Congress Begins to Look at Issue of Facebook Group Privacy—in the Medical Context

Feb. 21, 2019
Congress has stepped into an issue involving Facebook groups and cancer patients, according to media reports

The U.S. Congress has stepped into an issue involving Facebook groups and cancer patients, according to media reports. As Catalin Cimpanu wrote in an article published in the online publication ZDNet on Feb. 19, “Members of the US House of Representatives Energy and Commerce Committee wrote Facebook CEO Mark Zuckerberg today demanding answers from the exec and its staff about the company's most recent privacy scandal."

The 43-page grievance accuses Facebook of misleading users about the privacy of its "closed" groups. As Cimpanu wrote in ZDNet, “The complaint is connected to a privacy issue that Facebook dealt with over the summer. According to a CNBC report at the time, the leader of a health-centric Facebook group discovered that a Chrome extension for marketers allowed advertisers to collect the names and emails of users who joined Facebook "closed" groups, including the details of a group she organized for women with BRCA gene mutations.”

The moderator of that closed Facebook group, Cimpanu wrote, “argued that the company had failed or misled users into believing that ‘closed’ groups are private, but in reality allowed external entities access to sensitive information.

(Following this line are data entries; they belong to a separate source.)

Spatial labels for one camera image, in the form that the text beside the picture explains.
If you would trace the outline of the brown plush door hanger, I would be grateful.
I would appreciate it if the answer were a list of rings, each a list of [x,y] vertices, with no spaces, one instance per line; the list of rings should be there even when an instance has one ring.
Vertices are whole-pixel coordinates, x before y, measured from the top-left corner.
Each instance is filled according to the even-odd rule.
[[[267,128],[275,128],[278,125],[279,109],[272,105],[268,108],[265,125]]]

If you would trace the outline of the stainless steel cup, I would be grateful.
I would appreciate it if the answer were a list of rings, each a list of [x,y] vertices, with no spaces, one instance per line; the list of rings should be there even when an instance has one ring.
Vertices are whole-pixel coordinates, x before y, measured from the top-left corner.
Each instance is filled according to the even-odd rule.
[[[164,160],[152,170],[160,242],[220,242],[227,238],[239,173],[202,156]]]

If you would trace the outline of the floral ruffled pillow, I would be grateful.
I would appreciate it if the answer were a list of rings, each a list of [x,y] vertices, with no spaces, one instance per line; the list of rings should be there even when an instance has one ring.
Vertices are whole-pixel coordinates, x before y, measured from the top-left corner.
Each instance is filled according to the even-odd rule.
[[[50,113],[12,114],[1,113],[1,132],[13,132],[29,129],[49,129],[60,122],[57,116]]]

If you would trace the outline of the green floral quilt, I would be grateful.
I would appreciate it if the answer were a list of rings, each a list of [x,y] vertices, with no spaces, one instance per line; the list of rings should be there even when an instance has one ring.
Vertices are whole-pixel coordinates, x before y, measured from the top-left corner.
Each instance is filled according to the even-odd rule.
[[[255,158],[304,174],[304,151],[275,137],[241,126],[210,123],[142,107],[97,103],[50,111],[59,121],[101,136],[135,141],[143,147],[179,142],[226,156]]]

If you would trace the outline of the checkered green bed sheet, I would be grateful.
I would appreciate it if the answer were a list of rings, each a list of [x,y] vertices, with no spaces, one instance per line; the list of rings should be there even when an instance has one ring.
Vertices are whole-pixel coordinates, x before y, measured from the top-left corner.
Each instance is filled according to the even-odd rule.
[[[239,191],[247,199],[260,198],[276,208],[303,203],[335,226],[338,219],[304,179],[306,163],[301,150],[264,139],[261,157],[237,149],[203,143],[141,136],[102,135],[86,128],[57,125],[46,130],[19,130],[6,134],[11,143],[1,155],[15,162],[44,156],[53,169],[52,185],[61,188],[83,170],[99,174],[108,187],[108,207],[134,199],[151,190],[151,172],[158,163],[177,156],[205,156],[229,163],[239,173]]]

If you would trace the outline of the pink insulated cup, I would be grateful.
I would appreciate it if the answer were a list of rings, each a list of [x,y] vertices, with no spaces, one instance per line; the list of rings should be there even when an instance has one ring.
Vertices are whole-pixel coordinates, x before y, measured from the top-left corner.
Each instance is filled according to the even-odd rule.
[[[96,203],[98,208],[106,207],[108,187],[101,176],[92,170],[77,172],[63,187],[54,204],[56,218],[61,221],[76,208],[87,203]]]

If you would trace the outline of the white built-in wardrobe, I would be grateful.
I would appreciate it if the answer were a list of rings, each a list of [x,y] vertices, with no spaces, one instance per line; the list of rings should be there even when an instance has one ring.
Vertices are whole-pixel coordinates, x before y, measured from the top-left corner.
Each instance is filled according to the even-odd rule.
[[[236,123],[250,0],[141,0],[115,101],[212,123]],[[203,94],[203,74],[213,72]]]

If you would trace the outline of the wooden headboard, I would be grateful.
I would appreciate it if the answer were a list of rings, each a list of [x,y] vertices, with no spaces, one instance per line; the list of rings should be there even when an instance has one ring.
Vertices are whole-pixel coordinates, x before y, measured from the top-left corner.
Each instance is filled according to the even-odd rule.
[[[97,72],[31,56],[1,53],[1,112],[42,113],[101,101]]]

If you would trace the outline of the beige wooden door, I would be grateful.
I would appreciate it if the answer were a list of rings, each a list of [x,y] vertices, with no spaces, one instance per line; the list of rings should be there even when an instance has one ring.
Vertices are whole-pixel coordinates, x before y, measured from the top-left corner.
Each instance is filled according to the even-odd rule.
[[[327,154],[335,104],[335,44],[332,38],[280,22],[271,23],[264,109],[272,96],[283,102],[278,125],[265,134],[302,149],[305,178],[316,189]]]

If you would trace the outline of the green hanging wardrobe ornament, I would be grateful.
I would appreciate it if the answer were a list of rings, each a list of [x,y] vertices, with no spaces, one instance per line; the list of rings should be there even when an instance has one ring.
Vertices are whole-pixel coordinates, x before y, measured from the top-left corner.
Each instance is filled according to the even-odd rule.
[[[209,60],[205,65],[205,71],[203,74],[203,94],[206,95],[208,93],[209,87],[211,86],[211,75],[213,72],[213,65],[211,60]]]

She said that in many health groups, members share deeply personal health information, such as details about past diseases, disorders, sexual history, and more.” The issue that the Facebook group moderator has argued that, while for most public and even closed groups, such concerns wouldn’t have been an issue, members of health-centric “closed groups, are wouldn't have been a big problem, she argued that members of health-centric "closed" groups are actively trying to conceal their affiliation with medical issues that could lead to harassment and discrimination.

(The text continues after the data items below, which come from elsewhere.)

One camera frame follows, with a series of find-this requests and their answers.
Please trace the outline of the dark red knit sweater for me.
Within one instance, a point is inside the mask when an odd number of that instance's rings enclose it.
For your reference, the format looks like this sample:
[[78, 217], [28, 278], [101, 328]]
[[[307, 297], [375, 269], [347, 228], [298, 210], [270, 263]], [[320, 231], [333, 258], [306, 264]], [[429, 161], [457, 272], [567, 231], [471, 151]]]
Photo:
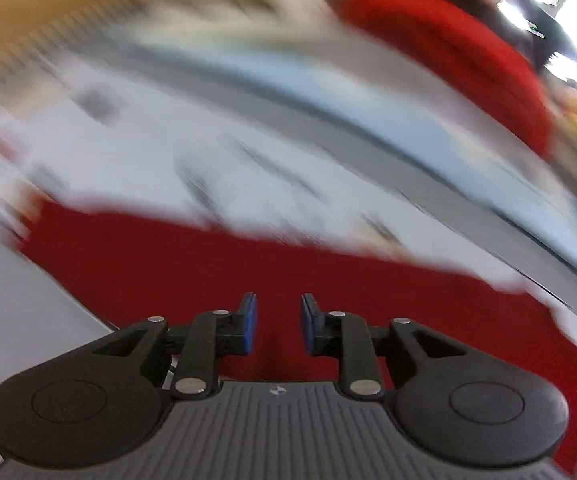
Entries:
[[335, 363], [313, 359], [300, 329], [300, 300], [383, 325], [410, 318], [538, 374], [564, 393], [570, 422], [555, 460], [577, 464], [577, 346], [549, 307], [524, 290], [502, 292], [471, 276], [407, 262], [337, 254], [313, 245], [238, 237], [119, 211], [42, 206], [17, 244], [80, 304], [118, 327], [151, 315], [190, 322], [200, 312], [258, 299], [254, 350], [229, 358], [235, 379], [331, 379]]

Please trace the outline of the light blue folded sheet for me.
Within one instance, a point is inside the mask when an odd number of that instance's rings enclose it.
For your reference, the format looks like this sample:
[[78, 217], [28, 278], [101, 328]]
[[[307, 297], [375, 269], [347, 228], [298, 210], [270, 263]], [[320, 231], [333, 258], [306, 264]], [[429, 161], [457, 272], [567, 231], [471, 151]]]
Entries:
[[350, 29], [130, 27], [133, 48], [293, 101], [407, 154], [577, 270], [577, 199], [550, 165], [429, 70]]

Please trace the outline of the bright red folded blanket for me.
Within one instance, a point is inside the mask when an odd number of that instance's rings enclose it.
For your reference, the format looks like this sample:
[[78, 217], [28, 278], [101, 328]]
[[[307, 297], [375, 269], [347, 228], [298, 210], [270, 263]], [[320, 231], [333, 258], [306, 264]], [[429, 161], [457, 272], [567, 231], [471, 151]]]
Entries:
[[542, 158], [553, 133], [531, 64], [477, 18], [447, 0], [340, 0], [345, 23], [431, 70]]

And as Emily Birnbaum wrote in an article in The Hill online also on Feb. 9, “In a Federal Trade Commission (FTC) complaint released publicly on Tuesday, the group alleges that Facebook prompts its users to join online medical support groups under the guise that they are "private" – but does not make clear that users could expose their health data when they join those groups.” And Birnbaum quoted Fred Trotter, a security researcher and one of the complainants, as saying that "I think the highest-level deception is that they call [these medical support groups] safe.” As Birnbaum wrote, “He pointed out that Facebook executives, including Facebook CEO Mark Zuckerberg, have touted the medical support groups as an opportunity for patients to support one another, while failing to disclose that the group members' data could be mined for ad targeting and harassment.” And she noted that “House Energy and Commerce Chairman Frank Pallone Jr. (D-N.J.) and Rep. Jan Schakowsky (D-Ill.), who chairs the commerce subcommittee, in response to the FTC complaint, requested a staff briefing from Facebook. Pallone and Schakowsky in a letter to Zuckerberg wrote that the social network ‘potentially misled Facebook users’ into sharing personal health information, raising "concerns about Facebook's privacy policies and practices.”

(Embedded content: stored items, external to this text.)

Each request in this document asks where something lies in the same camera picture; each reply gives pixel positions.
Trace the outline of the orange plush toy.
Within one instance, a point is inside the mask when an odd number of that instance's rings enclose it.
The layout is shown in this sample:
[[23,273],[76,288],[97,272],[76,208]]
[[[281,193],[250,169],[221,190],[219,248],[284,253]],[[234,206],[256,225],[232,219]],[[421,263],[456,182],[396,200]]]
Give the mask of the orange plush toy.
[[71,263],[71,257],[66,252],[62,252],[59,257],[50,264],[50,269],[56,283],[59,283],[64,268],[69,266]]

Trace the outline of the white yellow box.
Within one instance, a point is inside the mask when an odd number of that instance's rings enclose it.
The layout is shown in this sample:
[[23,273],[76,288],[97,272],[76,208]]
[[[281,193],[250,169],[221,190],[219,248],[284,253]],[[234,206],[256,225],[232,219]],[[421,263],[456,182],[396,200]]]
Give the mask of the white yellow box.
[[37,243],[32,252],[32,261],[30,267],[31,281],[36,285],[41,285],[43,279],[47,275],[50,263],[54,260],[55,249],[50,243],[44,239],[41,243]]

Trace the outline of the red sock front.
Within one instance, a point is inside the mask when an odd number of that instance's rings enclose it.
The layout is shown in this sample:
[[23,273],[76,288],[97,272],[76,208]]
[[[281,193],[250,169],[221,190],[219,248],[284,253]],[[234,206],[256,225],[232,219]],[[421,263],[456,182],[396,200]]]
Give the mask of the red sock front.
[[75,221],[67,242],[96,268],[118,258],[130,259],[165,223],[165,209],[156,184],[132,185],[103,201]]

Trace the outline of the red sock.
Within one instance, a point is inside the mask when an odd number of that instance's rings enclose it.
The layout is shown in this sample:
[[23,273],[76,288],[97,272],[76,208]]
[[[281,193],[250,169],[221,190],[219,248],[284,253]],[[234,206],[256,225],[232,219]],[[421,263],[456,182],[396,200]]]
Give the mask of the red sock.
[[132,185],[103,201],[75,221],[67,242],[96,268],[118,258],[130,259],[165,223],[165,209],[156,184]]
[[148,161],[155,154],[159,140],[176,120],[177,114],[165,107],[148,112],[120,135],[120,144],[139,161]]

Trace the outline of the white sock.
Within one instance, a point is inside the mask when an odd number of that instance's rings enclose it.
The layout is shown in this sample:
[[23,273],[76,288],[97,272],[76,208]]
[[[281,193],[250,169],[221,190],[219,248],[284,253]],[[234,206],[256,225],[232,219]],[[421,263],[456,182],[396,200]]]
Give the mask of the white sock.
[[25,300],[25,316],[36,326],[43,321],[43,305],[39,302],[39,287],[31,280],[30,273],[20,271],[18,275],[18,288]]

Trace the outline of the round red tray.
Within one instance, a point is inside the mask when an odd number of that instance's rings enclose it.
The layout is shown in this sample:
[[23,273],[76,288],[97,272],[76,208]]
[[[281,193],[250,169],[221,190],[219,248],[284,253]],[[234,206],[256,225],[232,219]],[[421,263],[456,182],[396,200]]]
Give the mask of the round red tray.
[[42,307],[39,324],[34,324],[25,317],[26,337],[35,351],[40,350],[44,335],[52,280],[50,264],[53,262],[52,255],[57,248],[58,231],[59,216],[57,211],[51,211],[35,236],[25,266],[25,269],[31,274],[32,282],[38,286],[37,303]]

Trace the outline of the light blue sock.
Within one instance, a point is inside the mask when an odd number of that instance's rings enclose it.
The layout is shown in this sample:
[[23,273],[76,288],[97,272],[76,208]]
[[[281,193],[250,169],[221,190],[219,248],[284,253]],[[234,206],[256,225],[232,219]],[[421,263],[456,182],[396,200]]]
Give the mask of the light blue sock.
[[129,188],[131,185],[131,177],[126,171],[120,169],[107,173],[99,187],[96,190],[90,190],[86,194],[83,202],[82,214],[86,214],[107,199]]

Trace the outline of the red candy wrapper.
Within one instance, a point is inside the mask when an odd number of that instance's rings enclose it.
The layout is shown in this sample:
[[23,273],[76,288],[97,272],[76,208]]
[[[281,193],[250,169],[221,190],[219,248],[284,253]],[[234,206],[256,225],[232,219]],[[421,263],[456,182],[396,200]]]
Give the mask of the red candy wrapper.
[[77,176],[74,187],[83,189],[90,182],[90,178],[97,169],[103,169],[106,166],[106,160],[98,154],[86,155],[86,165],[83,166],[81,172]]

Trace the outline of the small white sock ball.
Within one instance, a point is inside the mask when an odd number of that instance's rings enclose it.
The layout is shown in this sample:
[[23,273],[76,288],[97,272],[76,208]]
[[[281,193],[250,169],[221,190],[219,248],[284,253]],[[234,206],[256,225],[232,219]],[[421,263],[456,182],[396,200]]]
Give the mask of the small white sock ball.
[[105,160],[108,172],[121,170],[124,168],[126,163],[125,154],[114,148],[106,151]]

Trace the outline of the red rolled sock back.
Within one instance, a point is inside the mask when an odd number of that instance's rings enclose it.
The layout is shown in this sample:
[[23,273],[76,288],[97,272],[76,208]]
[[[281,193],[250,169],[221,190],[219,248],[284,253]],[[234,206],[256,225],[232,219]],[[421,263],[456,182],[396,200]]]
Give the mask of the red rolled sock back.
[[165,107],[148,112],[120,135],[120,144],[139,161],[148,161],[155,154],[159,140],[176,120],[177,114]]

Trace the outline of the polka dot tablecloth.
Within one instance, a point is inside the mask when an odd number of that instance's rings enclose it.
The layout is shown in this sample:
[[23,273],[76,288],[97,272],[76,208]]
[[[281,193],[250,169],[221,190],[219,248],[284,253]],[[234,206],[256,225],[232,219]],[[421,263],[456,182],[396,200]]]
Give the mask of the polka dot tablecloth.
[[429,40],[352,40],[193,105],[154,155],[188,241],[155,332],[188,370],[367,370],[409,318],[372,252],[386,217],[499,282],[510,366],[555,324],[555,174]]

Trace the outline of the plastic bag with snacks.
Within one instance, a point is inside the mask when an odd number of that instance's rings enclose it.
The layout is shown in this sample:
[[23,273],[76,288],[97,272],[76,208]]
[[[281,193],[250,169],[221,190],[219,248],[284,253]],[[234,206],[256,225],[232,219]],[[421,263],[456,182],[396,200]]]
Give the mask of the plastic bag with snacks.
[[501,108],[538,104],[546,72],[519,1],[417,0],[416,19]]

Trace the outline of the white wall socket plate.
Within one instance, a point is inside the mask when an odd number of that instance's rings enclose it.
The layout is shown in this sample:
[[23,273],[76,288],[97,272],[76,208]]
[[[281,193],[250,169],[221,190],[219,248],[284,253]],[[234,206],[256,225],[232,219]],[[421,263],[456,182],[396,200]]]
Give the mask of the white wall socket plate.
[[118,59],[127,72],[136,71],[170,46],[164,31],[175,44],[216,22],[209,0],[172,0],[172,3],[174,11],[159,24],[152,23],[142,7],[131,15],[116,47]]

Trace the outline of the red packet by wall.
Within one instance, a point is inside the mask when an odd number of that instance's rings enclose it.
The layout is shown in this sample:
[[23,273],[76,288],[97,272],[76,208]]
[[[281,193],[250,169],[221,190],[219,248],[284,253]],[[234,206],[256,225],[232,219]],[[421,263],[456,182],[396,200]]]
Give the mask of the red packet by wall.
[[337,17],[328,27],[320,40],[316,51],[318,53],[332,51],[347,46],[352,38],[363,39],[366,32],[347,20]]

The Hill’s report quoted a Facebook spokesperson as saying in a statement to that publication that the company looks forward to “briefing the committee about how these products work. It’s intentionally clear to people that when they join any group on Facebook, other members of that group can see that they are a part of that community, and can see the posts they choose to share with that community,” the spokesperson said in that statement to The Hill. The lawmakers' request for a briefing comes as lawmakers gear up to put together a federal privacy bill, an endeavor that has garnered interest from members of both political parties.